Data shown below:
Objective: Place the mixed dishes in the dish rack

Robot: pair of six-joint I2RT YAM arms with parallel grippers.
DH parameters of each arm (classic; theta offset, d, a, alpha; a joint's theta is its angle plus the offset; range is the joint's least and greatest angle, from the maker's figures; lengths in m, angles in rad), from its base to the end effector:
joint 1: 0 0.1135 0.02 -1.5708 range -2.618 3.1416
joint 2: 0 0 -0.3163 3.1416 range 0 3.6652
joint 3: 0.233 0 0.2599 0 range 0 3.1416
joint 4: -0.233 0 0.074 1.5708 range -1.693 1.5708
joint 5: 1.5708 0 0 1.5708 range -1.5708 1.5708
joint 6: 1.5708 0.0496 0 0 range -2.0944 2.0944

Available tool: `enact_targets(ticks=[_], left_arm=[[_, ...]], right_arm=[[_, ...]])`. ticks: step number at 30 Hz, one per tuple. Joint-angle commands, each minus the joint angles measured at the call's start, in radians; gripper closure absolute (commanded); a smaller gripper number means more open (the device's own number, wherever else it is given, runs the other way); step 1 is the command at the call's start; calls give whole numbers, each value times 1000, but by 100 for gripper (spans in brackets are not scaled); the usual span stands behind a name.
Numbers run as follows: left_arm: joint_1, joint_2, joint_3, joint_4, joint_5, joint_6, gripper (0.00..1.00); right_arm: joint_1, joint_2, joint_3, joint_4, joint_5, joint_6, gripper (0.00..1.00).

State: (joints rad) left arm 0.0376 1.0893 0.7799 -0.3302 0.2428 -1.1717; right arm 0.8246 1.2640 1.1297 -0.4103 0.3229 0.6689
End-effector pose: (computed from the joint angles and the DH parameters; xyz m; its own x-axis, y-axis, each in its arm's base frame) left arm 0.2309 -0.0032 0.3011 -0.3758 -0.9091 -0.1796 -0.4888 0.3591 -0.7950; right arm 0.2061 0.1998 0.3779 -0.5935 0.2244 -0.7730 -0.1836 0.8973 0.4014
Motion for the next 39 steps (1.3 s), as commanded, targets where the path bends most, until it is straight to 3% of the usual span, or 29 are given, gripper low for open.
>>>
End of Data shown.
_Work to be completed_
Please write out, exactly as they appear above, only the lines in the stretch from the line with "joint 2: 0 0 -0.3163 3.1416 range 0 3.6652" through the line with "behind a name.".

_Task response_
joint 2: 0 0 -0.3163 3.1416 range 0 3.6652
joint 3: 0.233 0 0.2599 0 range 0 3.1416
joint 4: -0.233 0 0.074 1.5708 range -1.693 1.5708
joint 5: 1.5708 0 0 1.5708 range -1.5708 1.5708
joint 6: 1.5708 0.0496 0 0 range -2.0944 2.0944

Available tool: `enact_targets(ticks=[_], left_arm=[[_, ...]], right_arm=[[_, ...]])`. ticks: step number at 30 Hz, one per tuple. Joint-angle commands, each minus the joint angles measured at the call's start, in radians; gripper closure absolute (commanded); a smaller gripper number means more open (the device's own number, wherever else it is given, runs the other way); step 1 is the command at the call's start; calls give whole numbers, each value times 1000, but by 100 for gripper (spans in brackets are not scaled); the usual span stands behind a name.

This is the complete answer.